A sweeping new study by the National Cyber and AI Center (NCAIC) lays bare the vulnerabilities lurking beneath India’s digital boom — and charts a bold path forward.
The Digital Gold Rush Has a Dark Side
India is the world’s largest instant payments market. With over a billion Aadhaar-linked identities and UPI transactions running into billions every month, the country’s digital economy is the envy of the world. But the State of Cybersecurity and AI in India (2025) report, prepared by NCAIC and released on Independence Day 2025, delivers an uncomfortable verdict: India’s expansion into the digital frontier is outpacing its ability to defend it.
Adversaries are no longer faceless hackers in basements. They wield generative AI to craft deepfakes, launch polymorphic malware, and run industrial-scale social engineering scams. The so-called “digital arrest” scam — where criminals impersonate authorities using AI-generated video — is just one chilling example of what’s already happening on Indian soil.
Who Is Most at Risk?
The report identifies BFSI (banking, financial services, and insurance), healthcare, government bodies, manufacturing, and telecom as the sectors under the heaviest fire. The threat isn’t abstract — high-value UPI fraud, ransomware crippling hospital systems, and attacks on legacy power grid control systems are cited as active, ongoing dangers.
Large banks and telecom firms are relatively well-prepared. The glaring weak spots are MSMEs and tier-2/3 government bodies, which often lack basic patch management, identity controls, and incident response capabilities. Supply chain attacks — infiltrating systems through third-party vendors — remain a chronically underaddressed gap.
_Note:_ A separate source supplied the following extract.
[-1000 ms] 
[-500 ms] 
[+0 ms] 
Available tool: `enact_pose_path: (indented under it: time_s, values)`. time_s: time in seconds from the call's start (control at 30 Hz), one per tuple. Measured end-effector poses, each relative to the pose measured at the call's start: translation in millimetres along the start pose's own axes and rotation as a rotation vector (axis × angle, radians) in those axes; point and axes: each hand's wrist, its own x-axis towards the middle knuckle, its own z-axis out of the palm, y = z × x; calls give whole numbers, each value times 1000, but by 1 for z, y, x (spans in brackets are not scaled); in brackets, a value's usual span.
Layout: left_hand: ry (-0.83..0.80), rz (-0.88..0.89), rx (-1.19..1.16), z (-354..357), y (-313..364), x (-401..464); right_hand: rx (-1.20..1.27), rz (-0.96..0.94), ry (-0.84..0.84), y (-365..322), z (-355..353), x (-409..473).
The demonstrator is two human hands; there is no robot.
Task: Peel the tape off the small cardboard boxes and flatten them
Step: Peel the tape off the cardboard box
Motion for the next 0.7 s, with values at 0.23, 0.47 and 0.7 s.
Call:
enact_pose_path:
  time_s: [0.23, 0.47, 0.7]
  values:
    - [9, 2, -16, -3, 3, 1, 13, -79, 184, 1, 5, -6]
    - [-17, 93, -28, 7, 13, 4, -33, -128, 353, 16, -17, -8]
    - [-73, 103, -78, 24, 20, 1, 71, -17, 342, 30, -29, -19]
The Rules Are Changing, But Can Organisations Keep Up?
India’s regulatory architecture is genuinely strengthening. The Digital Personal Data Protection (DPDP) Act 2023, CERT-In’s mandatory 6-hour breach reporting rules, and tighter oversight from the RBI, SEBI, and IRDAI are pushing organisations toward better security hygiene. The report acknowledges this momentum, but flags a critical bottleneck: compliance capacity among smaller businesses and public entities is deeply uneven. Rules without implementation are just paperwork.
AI: Threat and Shield
The report is clear that AI isn’t just the enemy — it’s also India’s best weapon. Security Operations Centres are already deploying AI co-pilots to accelerate threat detection. Fraud analytics powered by machine learning are stopping UPI scams in real time. Automated malware analysis pipelines can now process threats at a scale no human team could match.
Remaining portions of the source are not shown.